Poucos são os médicos contratados com alguma intervenção do diretor de serviço, há grandes variações dos regimes e horários de trabalho, muitas decisões de mobilidade são tomadas pelo conselho de administração sem o consultar. O desrespeito pelo diretor de serviço corrói a hierarquia necessária ao funcionamento do serviço, que se acentua ainda mais com a total ausência de instrumentos que lhe permitam premiar quem se distingue e teima em querer fazer melhor. Depois, o desgraçado diretor de serviço entra em depressão com cada novo plano de atividades, que entrega diligente ao conselho de administração. Fica a pensar que ninguém o lê. Pelo menos, ninguém o chama para lhe explicarem as opções tomadas ou calendarizar as suas propostas. Grassa o imobilismo e o que muda cheira a decisão avulsa, sem estratégia.

A renovação das instalações nos serviços públicos não tem merecido a preocupação dos governantes. Ainda permanece nas mentes de alguns que as más condições estruturais são esquecidas perante a excelência dos cuidados assistenciais. É uma mentira descarada.

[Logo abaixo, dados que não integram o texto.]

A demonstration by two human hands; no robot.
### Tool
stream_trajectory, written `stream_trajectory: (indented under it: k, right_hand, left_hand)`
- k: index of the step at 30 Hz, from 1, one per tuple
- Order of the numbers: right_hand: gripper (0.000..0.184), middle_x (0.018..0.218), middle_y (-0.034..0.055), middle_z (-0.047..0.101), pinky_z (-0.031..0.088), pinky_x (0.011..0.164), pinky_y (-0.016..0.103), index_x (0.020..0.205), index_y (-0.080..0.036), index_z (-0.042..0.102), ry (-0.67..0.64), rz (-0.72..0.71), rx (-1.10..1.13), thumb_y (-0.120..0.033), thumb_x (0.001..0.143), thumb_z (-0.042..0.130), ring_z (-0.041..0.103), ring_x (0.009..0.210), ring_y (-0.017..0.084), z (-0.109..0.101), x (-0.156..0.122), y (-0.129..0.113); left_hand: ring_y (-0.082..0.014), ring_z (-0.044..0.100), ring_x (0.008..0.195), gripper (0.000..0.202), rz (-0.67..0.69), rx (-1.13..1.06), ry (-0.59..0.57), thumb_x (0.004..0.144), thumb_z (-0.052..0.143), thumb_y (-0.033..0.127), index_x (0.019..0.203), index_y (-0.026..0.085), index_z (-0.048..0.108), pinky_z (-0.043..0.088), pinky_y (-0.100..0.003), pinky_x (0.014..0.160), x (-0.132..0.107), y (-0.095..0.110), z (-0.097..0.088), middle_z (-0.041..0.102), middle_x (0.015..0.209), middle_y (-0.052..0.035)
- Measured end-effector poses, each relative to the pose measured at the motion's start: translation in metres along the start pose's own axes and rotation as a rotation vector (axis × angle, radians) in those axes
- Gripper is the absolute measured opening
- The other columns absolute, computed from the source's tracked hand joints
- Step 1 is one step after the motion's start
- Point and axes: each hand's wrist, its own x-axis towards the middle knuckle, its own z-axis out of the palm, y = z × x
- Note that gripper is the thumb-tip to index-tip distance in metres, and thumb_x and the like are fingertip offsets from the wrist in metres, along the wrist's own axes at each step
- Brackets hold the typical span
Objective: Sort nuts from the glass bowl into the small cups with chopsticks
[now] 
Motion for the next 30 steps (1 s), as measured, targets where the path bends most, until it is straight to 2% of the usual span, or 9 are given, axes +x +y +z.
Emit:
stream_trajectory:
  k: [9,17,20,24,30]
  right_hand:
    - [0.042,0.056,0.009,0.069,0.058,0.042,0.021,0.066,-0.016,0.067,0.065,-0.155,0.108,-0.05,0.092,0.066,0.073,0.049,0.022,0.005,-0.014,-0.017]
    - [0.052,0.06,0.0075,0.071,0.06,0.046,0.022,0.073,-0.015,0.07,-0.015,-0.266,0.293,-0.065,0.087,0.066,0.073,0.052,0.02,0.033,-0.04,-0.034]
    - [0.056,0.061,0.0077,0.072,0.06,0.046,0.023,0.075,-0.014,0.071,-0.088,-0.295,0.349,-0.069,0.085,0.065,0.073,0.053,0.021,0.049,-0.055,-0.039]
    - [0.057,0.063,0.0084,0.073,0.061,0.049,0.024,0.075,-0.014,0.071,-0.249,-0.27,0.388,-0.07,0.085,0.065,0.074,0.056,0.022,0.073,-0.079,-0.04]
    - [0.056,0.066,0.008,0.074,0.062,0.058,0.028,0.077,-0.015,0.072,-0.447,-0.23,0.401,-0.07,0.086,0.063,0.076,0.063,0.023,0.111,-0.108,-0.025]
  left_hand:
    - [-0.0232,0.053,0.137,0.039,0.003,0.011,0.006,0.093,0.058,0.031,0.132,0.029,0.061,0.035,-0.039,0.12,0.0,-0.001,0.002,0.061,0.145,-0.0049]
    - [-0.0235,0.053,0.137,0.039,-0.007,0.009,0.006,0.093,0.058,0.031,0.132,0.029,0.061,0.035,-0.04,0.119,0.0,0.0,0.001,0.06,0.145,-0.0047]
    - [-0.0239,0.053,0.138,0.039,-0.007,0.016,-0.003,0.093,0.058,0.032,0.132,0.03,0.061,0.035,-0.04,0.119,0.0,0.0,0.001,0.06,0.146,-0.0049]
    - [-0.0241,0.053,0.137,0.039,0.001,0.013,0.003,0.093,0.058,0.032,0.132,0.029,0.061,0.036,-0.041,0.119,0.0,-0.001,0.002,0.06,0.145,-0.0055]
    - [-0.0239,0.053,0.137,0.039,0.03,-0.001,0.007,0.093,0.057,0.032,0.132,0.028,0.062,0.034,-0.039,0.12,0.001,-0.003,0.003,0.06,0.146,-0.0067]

Com piores instalações, o doente corre maiores riscos de infeção e quedas, para além de que um ambiente agradável motiva toda a equipa de saúde e favorece o resultado final. A avaliação do grau de satisfação dos doentes e profissionais deveria fazer parte da certificação dos serviços e dos hospitais.

O outro aspeto que leva os médicos a decidirem sair do SNS é o serviço de urgência. Se não forem tomadas medidas eficazes para reduzir o afluxo de doentes às urgências dos hospitais não será estancada a sangria. Desde há 30 anos que a política de aumentar o espaço físico dos serviços de urgência, o número de médicos tarefeiros e as horas extraordinárias dos médicos do hospital mostra ser desastrosa. É preciso tomar medidas a curto prazo e outras de efeito mais tardio, mas no sentido correto.

Enquanto estamos assim há que comprometer todas as especialidades na resposta à urgência, porque é um problema do hospital e não da Medicina Interna. Depois há que dotar todos os portugueses de Médico de Família, de forma que o doente agudo de gravidade ligeira a moderada possa ser observado no centro de saúde, em vez do recurso imediato ao hospital. É assim em toda a Europa e nenhum dos países pensou que essa observação médica pudesse ser substituída por uma linha telefónica! Julgo que esta boa prática deveria ir sendo implementada nas regiões em que a cobertura por Médicos de Família já existe, dadas as assimetrias do país.

O SNS continua a ter motivos de atração para quem não faça do dinheiro o seu objetivo da vida. A privada pagará sempre mais, até poder pagar menos, se o mercado mudar. Mas no SNS o médico tem os doentes complexos e mais graves, com um número capaz de lhe abrir a porta da investigação e do ensino numa realização profissional completa. Acredito que haja quem não saia do SNS, ou volte para ele, desde que a diferença salarial não seja tão gritante, e haja quem consiga inverter o caminho de degradação dos Serviços que temos percorrido.